How many random numbers can std::uniform_real_distribution generate before losing randomness?

Question

I am writing a c++ code for a Monte Carlo simulation. As such, I need to generate many numbers uniformly distributed between [0,1). I included the following code taken from here to generate my numbers:

// uniform_real_distribution
#include <iostream>
#include <random>

std::default_random_engine generator;
std::uniform_real_distribution<double> distribution(0.0,1.0);

int main()
{  
    double number = distribution(generator); //rnd number uniformly distributed between [0,1)
    return 0;
}

So every time I need a new number, I just call distribution(generator) . I run my Monte Carlo simulation to get many sample results. The results should be normally distributed around the real mean (that is unknown). When I run a chi-square goodness-of-fit test to check if they are normally distributed, my sample results do not pass the test sometimes. The key word here is "sometimes", so this made me think that I called distribution(generator) too many times and in the end I lost randomness of the generated numbers. I am talking about 10^11 numbers generated in each simulation.

Could it be possible? What if I reset the distribution with distribution.reset() before I call it? Would that solve my problem?

Thanks for any suggestion you may have.

Answer 1

If a random number generator doesn't fail a test sometimes, then the test is too weak. For example, if a test has a 99% degree of confidence, a perfect random number generator should be expected to fail it about 1% of the time.

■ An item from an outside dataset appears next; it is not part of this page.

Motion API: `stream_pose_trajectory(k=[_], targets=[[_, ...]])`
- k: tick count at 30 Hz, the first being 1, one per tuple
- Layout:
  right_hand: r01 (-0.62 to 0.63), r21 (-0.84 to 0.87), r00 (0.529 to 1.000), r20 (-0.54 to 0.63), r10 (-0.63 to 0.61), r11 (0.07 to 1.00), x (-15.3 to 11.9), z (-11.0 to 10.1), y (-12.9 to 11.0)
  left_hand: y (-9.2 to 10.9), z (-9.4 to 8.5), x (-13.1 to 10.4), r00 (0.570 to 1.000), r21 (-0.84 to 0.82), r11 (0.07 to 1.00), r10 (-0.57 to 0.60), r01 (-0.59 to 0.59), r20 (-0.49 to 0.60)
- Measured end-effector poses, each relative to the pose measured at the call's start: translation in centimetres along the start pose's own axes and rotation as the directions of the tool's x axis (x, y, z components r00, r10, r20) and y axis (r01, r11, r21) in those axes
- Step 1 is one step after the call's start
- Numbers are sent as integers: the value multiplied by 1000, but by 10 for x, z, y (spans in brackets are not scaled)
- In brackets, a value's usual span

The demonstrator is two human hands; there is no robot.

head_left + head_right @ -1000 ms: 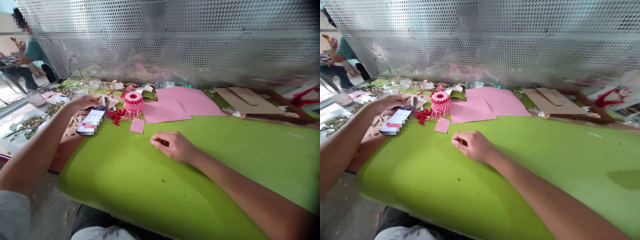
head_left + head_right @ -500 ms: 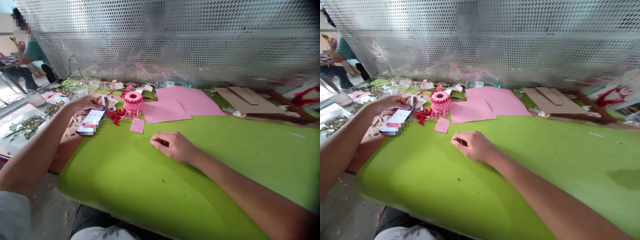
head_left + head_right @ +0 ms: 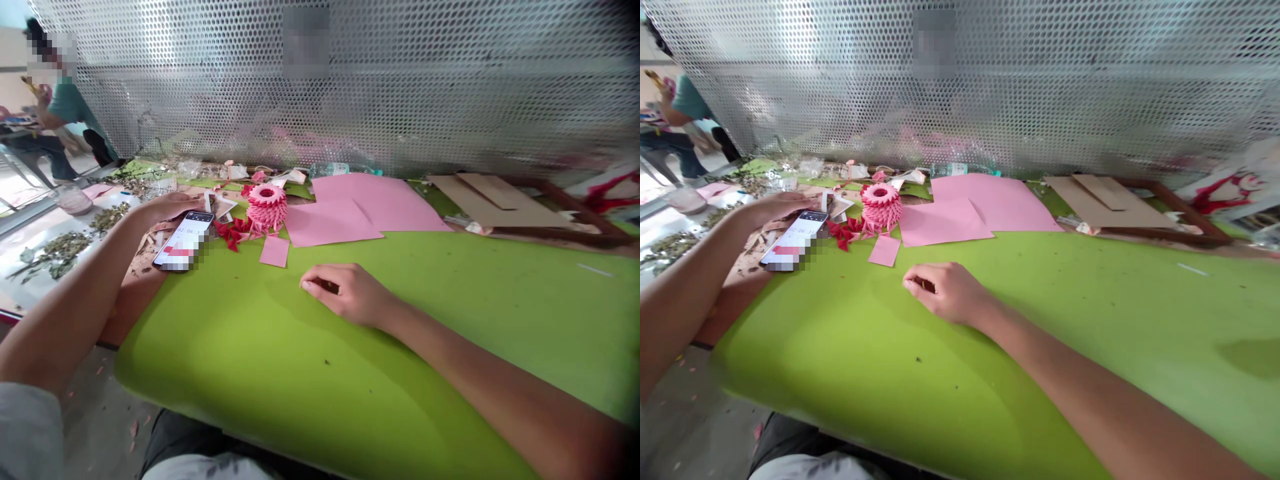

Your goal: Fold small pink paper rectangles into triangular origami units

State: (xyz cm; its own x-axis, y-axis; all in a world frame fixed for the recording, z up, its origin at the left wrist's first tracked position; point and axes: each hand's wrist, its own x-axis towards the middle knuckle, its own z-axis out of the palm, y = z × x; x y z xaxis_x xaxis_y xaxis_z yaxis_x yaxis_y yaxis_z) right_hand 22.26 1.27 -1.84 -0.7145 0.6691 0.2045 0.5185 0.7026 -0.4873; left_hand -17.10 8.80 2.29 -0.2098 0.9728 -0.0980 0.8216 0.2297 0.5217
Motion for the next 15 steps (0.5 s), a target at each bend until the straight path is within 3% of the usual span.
stream_pose_trajectory(k=[6, 12, 15], targets=[[112, -56, 991, -63, -115, 992, 4, 6, 3, 3, 2, 1, 997, -33, 998, -54, 56, 53], [74, -156, 990, 129, -54, 985, 7, 11, -2, 4, 1, -2, 997, -54, 998, -36, 40, 75], [87, -155, 992, 99, -72, 984, 7, 9, -2, 4, 0, -3, 995, -47, 999, -4, 9, 100]])
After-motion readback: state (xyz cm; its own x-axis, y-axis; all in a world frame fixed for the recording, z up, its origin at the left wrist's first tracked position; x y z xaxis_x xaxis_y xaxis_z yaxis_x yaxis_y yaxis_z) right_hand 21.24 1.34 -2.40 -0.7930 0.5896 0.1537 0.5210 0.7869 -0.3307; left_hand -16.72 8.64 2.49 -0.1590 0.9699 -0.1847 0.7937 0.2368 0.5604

For example, consider a perfectly fair coin. If you flip it 1,000 times, you will get on average 500 heads. If you want to use this as a test for randomness, you compute the range of values that a fair coin will fall within some percentage of the time. Then you make sure your random number generator doesn't fail the test more often than expected.

Your testing methodology -- expecting a random number generator to pass every test every time -- only works if your tests are very weak. That would allow poor random number generators to pass too often and is not a good testing methodology.

True story: A random number generator that I implemented was rigorously tested by an independent testing lab . They subjected it to 100 tests, each using millions of samples and testing for various properties. Each test had a 99% degree of confidence. The RNG failed 3 tests, which was within the expected range, and so passed the testing portion of the certification. That an RNG passes these extremely rigorous tests the vast majority of the time demonstrates that it's a very, very good RNG, perhaps perfect. It's hard to write a broken RNG that passes any of these tests ever.

You need to compute the probability that a perfect RNG will fail your test and then see if your RNG shows a failure rate close to that expected.

Answer 2

The random generator algorithm used by STL is not specified in the standard, so you cannot know for sure how long the random sequence is without knowing what random number generation algorithm has been used.

Its probably one of a small set of know to be good and fast generators like Mersenne twister or CMWC.

There are many ways that random number generators are rated, but in your question I think you want to know the period - how long until the numbers repeat. The period will also depend on the initial conditions.

A good standard CMWC generator, CMWC 4096 has a period of 2^131104. A standard Mersenne generator, MT19937 has a period of 2^19937.

But all bets are off if the STL implementation you are using uses a poorly chosen algorithm.

Reseeding before every call, or even frequently will, especially if the seeds are not well chosen, will ruin the statistical properties of the generator. You're usually best off just seeding it once, and calling it from there.

Answer 3

Note that the strongness of your random sequence depends on the generator, not on the distribution.

About the default_random_engine the reference says " a generator that provides at least acceptable engine behavior for relatively casual, inexpert, and/or lightweight use "... probably not what you want.

As suggested, you can replace it with a std::mt19937 , I am not an expert so I don't know how long you can use it before losing randomness.

To renew the randomness of your generator, you can use a std::random_device and use it to seed() from time to time the generator. On some implementation (you'll have to check) the random_device uses even special instructions of the CPU to generate "hard" random numbers as seeds. Alas, you cannot simply reseed every time because such hardware generation is quite slow.